• What you are asked to do: Copying exactly, give the lines in the material below from the one with "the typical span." to the one with "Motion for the", ends included, and nothing besides.

* * * *

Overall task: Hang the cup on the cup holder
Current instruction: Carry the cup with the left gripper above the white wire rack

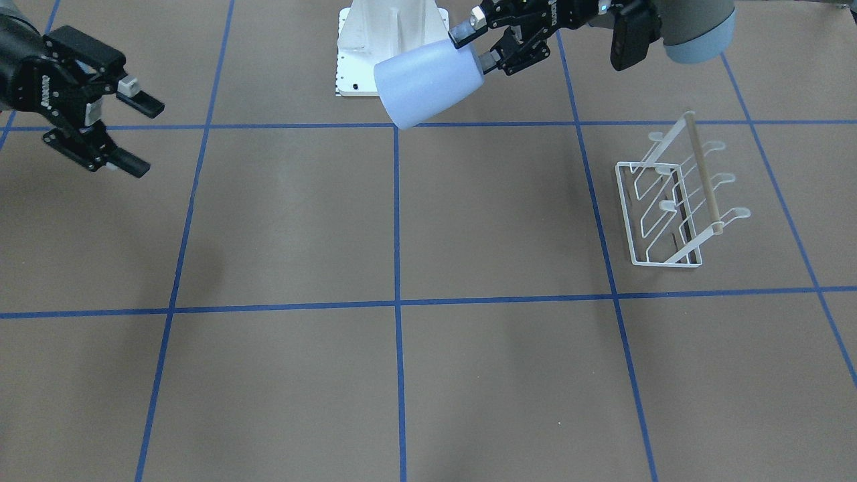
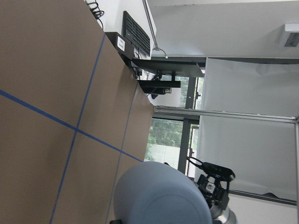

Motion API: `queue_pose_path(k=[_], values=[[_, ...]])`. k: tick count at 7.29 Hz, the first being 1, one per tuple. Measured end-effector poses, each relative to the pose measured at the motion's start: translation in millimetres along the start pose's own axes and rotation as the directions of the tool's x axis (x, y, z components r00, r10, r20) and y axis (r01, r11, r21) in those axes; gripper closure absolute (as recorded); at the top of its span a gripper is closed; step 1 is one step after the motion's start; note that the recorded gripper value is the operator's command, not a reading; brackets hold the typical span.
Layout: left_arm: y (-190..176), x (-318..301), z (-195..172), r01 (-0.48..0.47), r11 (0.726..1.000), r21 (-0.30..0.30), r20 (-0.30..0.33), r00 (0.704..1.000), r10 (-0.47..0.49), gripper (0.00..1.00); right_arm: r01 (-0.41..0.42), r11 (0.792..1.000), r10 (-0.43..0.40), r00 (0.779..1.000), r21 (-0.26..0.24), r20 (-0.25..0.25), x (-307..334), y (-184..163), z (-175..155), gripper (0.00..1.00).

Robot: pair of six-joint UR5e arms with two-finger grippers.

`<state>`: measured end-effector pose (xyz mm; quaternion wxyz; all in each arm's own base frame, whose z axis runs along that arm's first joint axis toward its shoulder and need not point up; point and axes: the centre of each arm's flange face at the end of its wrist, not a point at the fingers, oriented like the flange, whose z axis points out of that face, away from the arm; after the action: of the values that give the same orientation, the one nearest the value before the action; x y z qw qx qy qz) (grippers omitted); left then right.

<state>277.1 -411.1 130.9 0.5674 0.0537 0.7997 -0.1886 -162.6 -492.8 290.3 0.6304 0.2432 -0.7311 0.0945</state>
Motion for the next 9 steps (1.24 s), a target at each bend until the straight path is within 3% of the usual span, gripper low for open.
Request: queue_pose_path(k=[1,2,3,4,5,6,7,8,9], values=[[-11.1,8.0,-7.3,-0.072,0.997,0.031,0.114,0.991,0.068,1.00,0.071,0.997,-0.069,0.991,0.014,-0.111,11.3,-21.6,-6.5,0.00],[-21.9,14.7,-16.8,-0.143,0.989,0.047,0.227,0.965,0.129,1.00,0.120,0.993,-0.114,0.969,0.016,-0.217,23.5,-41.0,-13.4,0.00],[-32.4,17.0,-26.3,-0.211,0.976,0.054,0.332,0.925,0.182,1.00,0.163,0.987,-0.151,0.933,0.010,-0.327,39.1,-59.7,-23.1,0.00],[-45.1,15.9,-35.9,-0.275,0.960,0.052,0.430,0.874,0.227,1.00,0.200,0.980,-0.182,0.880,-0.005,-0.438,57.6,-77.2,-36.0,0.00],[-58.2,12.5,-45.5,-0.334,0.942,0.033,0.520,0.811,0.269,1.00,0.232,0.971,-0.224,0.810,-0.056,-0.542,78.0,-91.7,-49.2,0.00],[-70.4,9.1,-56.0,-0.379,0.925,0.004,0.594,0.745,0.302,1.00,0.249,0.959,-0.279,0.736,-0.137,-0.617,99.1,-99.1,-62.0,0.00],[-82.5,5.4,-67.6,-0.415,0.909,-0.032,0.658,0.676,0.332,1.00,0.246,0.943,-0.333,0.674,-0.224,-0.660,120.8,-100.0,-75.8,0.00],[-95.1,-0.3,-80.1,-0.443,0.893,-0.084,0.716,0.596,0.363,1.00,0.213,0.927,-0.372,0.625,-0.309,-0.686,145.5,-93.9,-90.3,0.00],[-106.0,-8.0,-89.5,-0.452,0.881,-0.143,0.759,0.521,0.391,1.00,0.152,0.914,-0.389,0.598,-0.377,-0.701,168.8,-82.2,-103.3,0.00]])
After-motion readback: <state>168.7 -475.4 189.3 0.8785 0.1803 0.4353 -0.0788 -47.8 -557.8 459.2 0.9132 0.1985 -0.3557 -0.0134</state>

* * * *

• Exercise result:
Motion API: `queue_pose_path(k=[_], values=[[_, ...]])`. k: tick count at 7.29 Hz, the first being 1, one per tuple. Measured end-effector poses, each relative to the pose measured at the motion's start: translation in millimetres along the start pose's own axes and rotation as the directions of the tool's x axis (x, y, z components r00, r10, r20) and y axis (r01, r11, r21) in those axes; gripper closure absolute (as recorded); at the top of its span a gripper is closed; step 1 is one step after the motion's start; note that the recorded gripper value is the operator's command, not a reading; brackets hold the typical span.
Layout: left_arm: y (-190..176), x (-318..301), z (-195..172), r01 (-0.48..0.47), r11 (0.726..1.000), r21 (-0.30..0.30), r20 (-0.30..0.33), r00 (0.704..1.000), r10 (-0.47..0.49), gripper (0.00..1.00); right_arm: r01 (-0.41..0.42), r11 (0.792..1.000), r10 (-0.43..0.40), r00 (0.779..1.000), r21 (-0.26..0.24), r20 (-0.25..0.25), x (-307..334), y (-184..163), z (-175..155), gripper (0.00..1.00).

Robot: pair of six-joint UR5e arms with two-finger grippers.

`<state>`: measured end-effector pose (xyz mm; quaternion wxyz; all in each arm's own base frame, whose z axis runs along that arm's first joint axis toward its shoulder and need not point up; point and axes: the centre of each arm's flange face at the end of its wrist, not a point at the fingers, oriented like the flange, whose z axis points out of that face, away from the arm; after the action: of the values that give the same orientation, the one nearest the value before the action; x y z qw qx qy qz) (grippers omitted); left then right.

<state>277.1 -411.1 130.9 0.5674 0.0537 0.7997 -0.1886 -162.6 -492.8 290.3 0.6304 0.2432 -0.7311 0.0945</state>
Motion for the next 9 steps (1.24 s), a target at each bend until the straight path is within 3% of the usual span, gripper low for open.

Nothing else is required for this exercise.